After a descent off the Southern ridge of Tryfan, we were soon ascending again beside a stone wall and then off to the side to the start of the scramble up Glyder Fach via Bristly Ridge.
The Route – “Bristly Ridge” ascent of Glyder Fach
You can either approach the start of the scramble which begins in Sinister Gully (cool name, no?) by following the trail up to the side of the wall and then going across 10 metres to the right (as we did) or up an obvious scree slope directly to find the gap, neither are tricky so it comes down to your preference.
The gully is between 1/2 metres wide in most places and has a fair amount of loose rock on the floor, so care is needed as you traverse inside the gully, that you don’t cover those behind you in rocks.
The climbing isn’t too tricky but it requires you to be confident. As we entered the gully, we spotted a group using a rope (likely a course I guess) which we thought was odd but given conditions it was sensible for people not used to the terrain. Most sections benefit greatly from being on one side of the wall you’re climbing, so have a quick think before rushing headlong at the next problem… which admittedly I sometimes do!

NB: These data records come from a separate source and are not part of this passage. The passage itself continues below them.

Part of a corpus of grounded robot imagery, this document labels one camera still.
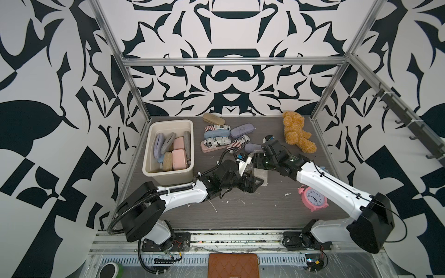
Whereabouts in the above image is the grey fabric case horizontal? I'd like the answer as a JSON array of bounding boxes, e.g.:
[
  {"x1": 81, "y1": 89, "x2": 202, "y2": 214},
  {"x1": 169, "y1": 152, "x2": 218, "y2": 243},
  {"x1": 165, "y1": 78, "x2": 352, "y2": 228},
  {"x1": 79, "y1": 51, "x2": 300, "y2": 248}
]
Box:
[{"x1": 161, "y1": 132, "x2": 176, "y2": 155}]

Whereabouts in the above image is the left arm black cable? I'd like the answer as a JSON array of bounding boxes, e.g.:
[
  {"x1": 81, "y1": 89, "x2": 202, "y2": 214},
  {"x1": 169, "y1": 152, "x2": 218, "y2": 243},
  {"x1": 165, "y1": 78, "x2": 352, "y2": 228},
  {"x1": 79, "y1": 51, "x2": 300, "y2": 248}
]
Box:
[{"x1": 106, "y1": 147, "x2": 251, "y2": 236}]

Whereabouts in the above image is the newspaper print case at back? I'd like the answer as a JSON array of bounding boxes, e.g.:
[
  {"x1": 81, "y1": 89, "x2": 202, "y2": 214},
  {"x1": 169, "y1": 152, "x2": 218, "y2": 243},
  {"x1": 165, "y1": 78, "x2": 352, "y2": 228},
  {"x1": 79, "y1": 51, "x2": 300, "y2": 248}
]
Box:
[{"x1": 205, "y1": 125, "x2": 231, "y2": 132}]

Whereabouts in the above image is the green tape roll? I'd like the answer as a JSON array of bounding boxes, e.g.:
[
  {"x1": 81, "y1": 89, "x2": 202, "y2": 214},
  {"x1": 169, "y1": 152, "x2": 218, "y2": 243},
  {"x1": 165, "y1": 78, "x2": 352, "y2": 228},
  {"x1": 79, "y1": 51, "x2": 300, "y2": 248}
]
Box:
[{"x1": 98, "y1": 262, "x2": 124, "y2": 278}]

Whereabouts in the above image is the pink hard case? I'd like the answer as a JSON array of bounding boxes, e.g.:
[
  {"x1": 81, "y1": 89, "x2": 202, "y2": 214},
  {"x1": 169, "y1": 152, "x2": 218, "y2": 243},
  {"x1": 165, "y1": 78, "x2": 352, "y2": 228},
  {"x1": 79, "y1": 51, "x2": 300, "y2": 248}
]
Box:
[
  {"x1": 173, "y1": 137, "x2": 185, "y2": 150},
  {"x1": 172, "y1": 149, "x2": 188, "y2": 170}
]

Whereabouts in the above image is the light blue case at back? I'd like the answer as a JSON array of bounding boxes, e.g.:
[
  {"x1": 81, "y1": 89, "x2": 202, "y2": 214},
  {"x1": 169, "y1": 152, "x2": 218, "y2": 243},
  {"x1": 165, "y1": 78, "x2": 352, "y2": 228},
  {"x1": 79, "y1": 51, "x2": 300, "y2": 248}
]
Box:
[{"x1": 204, "y1": 129, "x2": 230, "y2": 139}]

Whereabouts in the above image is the pink alarm clock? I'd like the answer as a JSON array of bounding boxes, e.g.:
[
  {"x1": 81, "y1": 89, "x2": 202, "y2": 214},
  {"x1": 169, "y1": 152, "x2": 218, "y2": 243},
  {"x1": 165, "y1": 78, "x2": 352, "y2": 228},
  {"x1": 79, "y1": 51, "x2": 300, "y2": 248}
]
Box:
[{"x1": 298, "y1": 185, "x2": 329, "y2": 213}]

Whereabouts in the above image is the tan teddy bear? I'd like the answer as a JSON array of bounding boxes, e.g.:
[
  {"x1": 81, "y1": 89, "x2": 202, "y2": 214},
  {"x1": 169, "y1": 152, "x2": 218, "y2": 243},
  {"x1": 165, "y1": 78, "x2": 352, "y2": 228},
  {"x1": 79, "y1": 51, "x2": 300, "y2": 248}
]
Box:
[{"x1": 282, "y1": 111, "x2": 317, "y2": 154}]

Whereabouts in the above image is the pink hard case front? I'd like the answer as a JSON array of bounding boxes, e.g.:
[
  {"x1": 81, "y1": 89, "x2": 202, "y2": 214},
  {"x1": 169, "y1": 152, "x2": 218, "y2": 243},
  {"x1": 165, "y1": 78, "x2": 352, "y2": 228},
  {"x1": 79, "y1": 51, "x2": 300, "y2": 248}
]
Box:
[{"x1": 173, "y1": 137, "x2": 185, "y2": 150}]

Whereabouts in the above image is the tan fabric case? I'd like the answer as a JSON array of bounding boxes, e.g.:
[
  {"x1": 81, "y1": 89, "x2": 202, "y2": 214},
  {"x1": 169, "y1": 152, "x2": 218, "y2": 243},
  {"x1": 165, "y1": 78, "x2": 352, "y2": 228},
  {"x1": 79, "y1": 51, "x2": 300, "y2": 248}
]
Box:
[
  {"x1": 202, "y1": 113, "x2": 226, "y2": 125},
  {"x1": 162, "y1": 152, "x2": 173, "y2": 171}
]

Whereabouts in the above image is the grey fabric case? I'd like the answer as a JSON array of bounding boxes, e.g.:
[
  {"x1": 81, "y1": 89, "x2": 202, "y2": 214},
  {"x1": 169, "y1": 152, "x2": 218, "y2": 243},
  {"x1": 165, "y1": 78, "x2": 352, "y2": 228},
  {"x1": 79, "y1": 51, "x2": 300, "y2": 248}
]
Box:
[{"x1": 183, "y1": 131, "x2": 191, "y2": 162}]

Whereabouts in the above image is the grey wall hook rail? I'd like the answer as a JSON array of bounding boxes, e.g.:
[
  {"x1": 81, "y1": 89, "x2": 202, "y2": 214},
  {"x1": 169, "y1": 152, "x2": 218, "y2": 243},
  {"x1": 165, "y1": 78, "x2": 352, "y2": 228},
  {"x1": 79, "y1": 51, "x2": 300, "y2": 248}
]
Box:
[{"x1": 373, "y1": 82, "x2": 445, "y2": 167}]

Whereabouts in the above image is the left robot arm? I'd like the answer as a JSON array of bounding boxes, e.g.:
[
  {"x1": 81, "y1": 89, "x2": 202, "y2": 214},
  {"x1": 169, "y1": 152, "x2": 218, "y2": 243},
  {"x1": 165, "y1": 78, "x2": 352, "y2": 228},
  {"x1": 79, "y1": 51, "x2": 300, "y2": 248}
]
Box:
[{"x1": 113, "y1": 160, "x2": 264, "y2": 245}]

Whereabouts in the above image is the newspaper flag case left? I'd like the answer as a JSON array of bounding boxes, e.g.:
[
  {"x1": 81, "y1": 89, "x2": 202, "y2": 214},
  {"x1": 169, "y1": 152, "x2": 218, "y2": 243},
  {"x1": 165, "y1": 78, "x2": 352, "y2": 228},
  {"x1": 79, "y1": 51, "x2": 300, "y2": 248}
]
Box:
[{"x1": 203, "y1": 137, "x2": 231, "y2": 148}]

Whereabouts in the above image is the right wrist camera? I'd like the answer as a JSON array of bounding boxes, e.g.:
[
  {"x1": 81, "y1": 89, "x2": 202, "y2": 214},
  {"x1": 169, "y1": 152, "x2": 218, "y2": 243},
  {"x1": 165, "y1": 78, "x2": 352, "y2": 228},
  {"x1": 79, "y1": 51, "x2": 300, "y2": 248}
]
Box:
[{"x1": 263, "y1": 135, "x2": 275, "y2": 144}]

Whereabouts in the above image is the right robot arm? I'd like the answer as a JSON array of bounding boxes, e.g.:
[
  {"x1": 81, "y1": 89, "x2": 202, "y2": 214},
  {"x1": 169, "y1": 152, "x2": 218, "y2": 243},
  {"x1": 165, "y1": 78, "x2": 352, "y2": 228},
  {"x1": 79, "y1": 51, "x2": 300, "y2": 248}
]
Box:
[{"x1": 257, "y1": 136, "x2": 395, "y2": 254}]

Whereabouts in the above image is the cream plastic storage box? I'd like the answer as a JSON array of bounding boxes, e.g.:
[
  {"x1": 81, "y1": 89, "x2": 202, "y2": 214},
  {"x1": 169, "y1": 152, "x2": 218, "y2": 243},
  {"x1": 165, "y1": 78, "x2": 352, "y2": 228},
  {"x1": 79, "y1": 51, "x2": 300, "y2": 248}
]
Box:
[{"x1": 142, "y1": 119, "x2": 194, "y2": 186}]

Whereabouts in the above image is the flag newspaper case centre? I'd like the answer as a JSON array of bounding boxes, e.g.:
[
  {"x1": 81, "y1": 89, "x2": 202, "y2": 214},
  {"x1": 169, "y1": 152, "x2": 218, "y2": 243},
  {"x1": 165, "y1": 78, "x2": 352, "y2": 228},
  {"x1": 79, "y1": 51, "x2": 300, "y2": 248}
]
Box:
[{"x1": 227, "y1": 135, "x2": 250, "y2": 149}]

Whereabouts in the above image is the pink case under newspaper case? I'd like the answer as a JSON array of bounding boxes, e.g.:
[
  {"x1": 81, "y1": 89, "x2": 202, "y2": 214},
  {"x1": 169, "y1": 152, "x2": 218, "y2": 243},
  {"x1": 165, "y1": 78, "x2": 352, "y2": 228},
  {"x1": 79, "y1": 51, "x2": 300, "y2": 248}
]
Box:
[{"x1": 200, "y1": 141, "x2": 230, "y2": 154}]

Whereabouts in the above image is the purple case horizontal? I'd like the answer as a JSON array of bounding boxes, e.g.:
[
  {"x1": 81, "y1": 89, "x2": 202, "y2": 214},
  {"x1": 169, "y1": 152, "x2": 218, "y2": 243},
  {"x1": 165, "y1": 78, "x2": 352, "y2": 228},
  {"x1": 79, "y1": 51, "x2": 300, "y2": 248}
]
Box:
[{"x1": 244, "y1": 143, "x2": 264, "y2": 154}]

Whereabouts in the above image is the brown quilted wallet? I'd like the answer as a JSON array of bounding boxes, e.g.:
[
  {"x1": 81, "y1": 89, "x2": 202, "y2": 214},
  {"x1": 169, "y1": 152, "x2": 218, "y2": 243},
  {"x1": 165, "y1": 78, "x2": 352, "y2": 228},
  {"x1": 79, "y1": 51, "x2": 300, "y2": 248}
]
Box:
[{"x1": 207, "y1": 253, "x2": 260, "y2": 278}]

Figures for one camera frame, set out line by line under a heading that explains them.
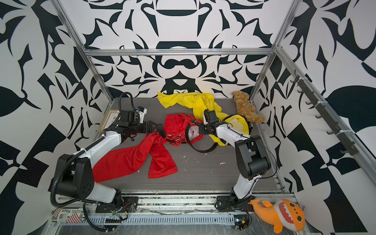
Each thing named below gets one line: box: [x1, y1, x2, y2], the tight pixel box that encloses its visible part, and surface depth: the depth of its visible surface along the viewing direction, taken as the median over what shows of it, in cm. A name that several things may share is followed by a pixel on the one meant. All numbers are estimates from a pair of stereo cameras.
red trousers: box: [93, 113, 205, 184], surface depth 89 cm
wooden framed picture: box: [98, 109, 120, 135], surface depth 110 cm
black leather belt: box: [156, 119, 219, 154], surface depth 92 cm
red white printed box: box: [52, 207, 85, 224], surface depth 70 cm
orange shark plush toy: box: [247, 198, 306, 235], surface depth 67 cm
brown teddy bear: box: [232, 90, 265, 124], surface depth 107 cm
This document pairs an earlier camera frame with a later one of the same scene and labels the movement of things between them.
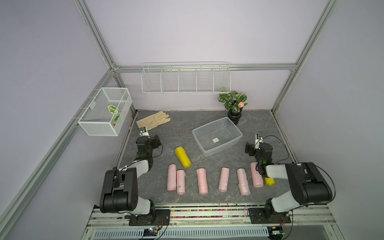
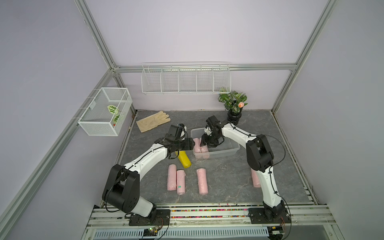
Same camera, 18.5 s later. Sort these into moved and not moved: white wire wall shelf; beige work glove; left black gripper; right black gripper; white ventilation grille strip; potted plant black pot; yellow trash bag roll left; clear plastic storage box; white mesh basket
Moved: clear plastic storage box; left black gripper; right black gripper
Not moved: potted plant black pot; yellow trash bag roll left; white wire wall shelf; white mesh basket; white ventilation grille strip; beige work glove
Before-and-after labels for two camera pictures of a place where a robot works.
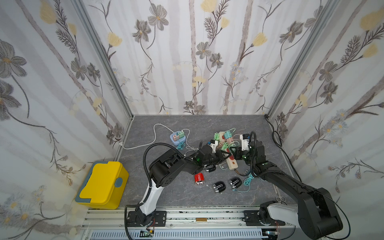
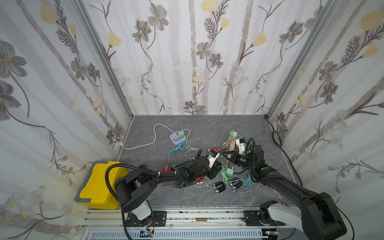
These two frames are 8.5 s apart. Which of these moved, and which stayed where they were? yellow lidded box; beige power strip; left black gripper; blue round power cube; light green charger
Moved: left black gripper; light green charger; beige power strip
Stayed: yellow lidded box; blue round power cube

This time it being wet certainly made the gully more of a challenge and it showed, with several people slipping quite badly around me. The route was really busy with quite a queue forming, but quite why people insist on being so close to the person infront is beyond me, there were several points when I was worried a few people were going to end up falling into each other and down the gully. Maybe I’m different but I talk to people around me on routes, especially when it’s busy, as it seems courteous to me to warn those around you of problems or for example if you cross loose rock above them.
Helping point out holds to the next person coming up the gully.
Upon reaching the top, I was a bit shocked to see splatters of blood on the rocks and then the owner of the blood, a chap who’d slipped on the route and had cut above his eye quite nastily, a further reminder how serious it can be.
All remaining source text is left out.